_What to work on_:
Whatever appears in the data below, copy it exactly.

_Data section_:
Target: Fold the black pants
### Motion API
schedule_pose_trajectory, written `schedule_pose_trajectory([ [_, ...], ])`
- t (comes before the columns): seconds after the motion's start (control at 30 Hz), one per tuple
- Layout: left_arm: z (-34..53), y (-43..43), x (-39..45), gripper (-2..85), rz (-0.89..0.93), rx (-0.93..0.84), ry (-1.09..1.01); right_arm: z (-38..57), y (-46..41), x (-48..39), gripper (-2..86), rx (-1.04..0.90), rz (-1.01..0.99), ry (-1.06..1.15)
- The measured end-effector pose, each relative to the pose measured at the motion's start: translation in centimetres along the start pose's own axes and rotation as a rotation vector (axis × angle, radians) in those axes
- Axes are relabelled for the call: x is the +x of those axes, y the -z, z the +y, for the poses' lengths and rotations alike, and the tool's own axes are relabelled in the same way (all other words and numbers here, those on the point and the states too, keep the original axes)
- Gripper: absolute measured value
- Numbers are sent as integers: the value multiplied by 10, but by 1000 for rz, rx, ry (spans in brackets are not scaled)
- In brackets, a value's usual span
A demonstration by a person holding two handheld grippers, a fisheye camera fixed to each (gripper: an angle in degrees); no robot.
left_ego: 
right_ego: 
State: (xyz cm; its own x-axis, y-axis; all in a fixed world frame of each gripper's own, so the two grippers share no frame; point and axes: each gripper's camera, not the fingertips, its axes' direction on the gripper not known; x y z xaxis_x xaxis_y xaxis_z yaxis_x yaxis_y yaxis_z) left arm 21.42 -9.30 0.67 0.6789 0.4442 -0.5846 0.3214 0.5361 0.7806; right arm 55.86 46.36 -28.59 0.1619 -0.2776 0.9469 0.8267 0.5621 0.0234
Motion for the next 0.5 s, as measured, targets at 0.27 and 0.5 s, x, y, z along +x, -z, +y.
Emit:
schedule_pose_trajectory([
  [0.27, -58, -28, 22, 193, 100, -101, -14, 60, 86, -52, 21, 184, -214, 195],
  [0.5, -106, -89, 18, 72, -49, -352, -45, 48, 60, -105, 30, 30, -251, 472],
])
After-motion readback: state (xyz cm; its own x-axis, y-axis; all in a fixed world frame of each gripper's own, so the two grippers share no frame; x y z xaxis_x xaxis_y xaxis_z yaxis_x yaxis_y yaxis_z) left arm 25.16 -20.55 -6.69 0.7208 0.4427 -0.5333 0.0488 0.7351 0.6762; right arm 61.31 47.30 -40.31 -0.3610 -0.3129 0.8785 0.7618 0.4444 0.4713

_Written solution_:
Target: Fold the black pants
### Motion API
schedule_pose_trajectory, written `schedule_pose_trajectory([ [_, ...], ])`
- t (comes before the columns): seconds after the motion's start (control at 30 Hz), one per tuple
- Layout: left_arm: z (-34..53), y (-43..43), x (-39..45), gripper (-2..85), rz (-0.89..0.93), rx (-0.93..0.84), ry (-1.09..1.01); right_arm: z (-38..57), y (-46..41), x (-48..39), gripper (-2..86), rx (-1.04..0.90), rz (-1.01..0.99), ry (-1.06..1.15)
- The measured end-effector pose, each relative to the pose measured at the motion's start: translation in centimetres along the start pose's own axes and rotation as a rotation vector (axis × angle, radians) in those axes
- Axes are relabelled for the call: x is the +x of those axes, y the -z, z the +y, for the poses' lengths and rotations alike, and the tool's own axes are relabelled in the same way (all other words and numbers here, those on the point and the states too, keep the original axes)
- Gripper: absolute measured value
- Numbers are sent as integers: the value multiplied by 10, but by 1000 for rz, rx, ry (spans in brackets are not scaled)
- In brackets, a value's usual span
A demonstration by a person holding two handheld grippers, a fisheye camera fixed to each (gripper: an angle in degrees); no robot.
left_ego: 
right_ego: 
State: (xyz cm; its own x-axis, y-axis; all in a fixed world frame of each gripper's own, so the two grippers share no frame; point and axes: each gripper's camera, not the fingertips, its axes' direction on the gripper not known; x y z xaxis_x xaxis_y xaxis_z yaxis_x yaxis_y yaxis_z) left arm 21.42 -9.30 0.67 0.6789 0.4442 -0.5846 0.3214 0.5361 0.7806; right arm 55.86 46.36 -28.59 0.1619 -0.2776 0.9469 0.8267 0.5621 0.0234
Motion for the next 0.5 s, as measured, targets at 0.27 and 0.5 s, x, y, z along +x, -z, +y.
Emit:
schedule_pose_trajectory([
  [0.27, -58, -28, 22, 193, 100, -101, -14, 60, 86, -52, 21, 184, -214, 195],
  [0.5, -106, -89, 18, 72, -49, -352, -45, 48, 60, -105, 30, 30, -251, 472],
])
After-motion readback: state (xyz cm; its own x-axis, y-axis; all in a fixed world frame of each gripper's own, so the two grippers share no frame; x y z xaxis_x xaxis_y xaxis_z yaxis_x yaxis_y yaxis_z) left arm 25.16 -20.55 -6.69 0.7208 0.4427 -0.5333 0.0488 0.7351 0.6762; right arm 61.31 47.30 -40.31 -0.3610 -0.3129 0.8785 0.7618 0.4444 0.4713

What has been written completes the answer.